## TASK PROMPT
Output the data below exactly. Leave nothing out.

## DATA SHOWN
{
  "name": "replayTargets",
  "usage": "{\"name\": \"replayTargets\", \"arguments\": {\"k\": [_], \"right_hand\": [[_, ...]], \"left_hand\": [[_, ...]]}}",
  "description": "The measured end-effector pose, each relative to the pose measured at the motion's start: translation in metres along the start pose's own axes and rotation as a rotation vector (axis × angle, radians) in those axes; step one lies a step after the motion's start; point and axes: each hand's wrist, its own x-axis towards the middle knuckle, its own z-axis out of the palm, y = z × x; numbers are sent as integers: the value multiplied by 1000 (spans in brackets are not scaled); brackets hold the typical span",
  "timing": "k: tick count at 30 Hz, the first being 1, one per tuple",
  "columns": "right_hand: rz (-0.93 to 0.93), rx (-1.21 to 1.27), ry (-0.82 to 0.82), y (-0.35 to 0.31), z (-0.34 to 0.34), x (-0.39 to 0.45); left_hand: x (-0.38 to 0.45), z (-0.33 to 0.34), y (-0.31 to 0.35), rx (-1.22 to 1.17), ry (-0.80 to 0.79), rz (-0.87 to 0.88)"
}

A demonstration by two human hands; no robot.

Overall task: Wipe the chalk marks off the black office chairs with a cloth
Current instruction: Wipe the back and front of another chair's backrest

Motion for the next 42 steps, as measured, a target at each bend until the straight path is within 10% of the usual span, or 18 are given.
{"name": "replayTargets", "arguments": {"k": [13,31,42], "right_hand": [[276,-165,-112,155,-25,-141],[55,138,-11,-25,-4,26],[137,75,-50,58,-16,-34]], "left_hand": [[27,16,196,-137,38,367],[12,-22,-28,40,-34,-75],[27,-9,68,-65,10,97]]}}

## EXERCISE RESPONSE
{
  "name": "replayTargets",
  "usage": "{\"name\": \"replayTargets\", \"arguments\": {\"k\": [_], \"right_hand\": [[_, ...]], \"left_hand\": [[_, ...]]}}",
  "description": "The measured end-effector pose, each relative to the pose measured at the motion's start: translation in metres along the start pose's own axes and rotation as a rotation vector (axis × angle, radians) in those axes; step one lies a step after the motion's start; point and axes: each hand's wrist, its own x-axis towards the middle knuckle, its own z-axis out of the palm, y = z × x; numbers are sent as integers: the value multiplied by 1000 (spans in brackets are not scaled); brackets hold the typical span",
  "timing": "k: tick count at 30 Hz, the first being 1, one per tuple",
  "columns": "right_hand: rz (-0.93 to 0.93), rx (-1.21 to 1.27), ry (-0.82 to 0.82), y (-0.35 to 0.31), z (-0.34 to 0.34), x (-0.39 to 0.45); left_hand: x (-0.38 to 0.45), z (-0.33 to 0.34), y (-0.31 to 0.35), rx (-1.22 to 1.17), ry (-0.80 to 0.79), rz (-0.87 to 0.88)"
}

A demonstration by two human hands; no robot.

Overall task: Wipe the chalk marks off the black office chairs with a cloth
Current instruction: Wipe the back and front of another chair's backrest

Motion for the next 42 steps, as measured, a target at each bend until the straight path is within 10% of the usual span, or 18 are given.
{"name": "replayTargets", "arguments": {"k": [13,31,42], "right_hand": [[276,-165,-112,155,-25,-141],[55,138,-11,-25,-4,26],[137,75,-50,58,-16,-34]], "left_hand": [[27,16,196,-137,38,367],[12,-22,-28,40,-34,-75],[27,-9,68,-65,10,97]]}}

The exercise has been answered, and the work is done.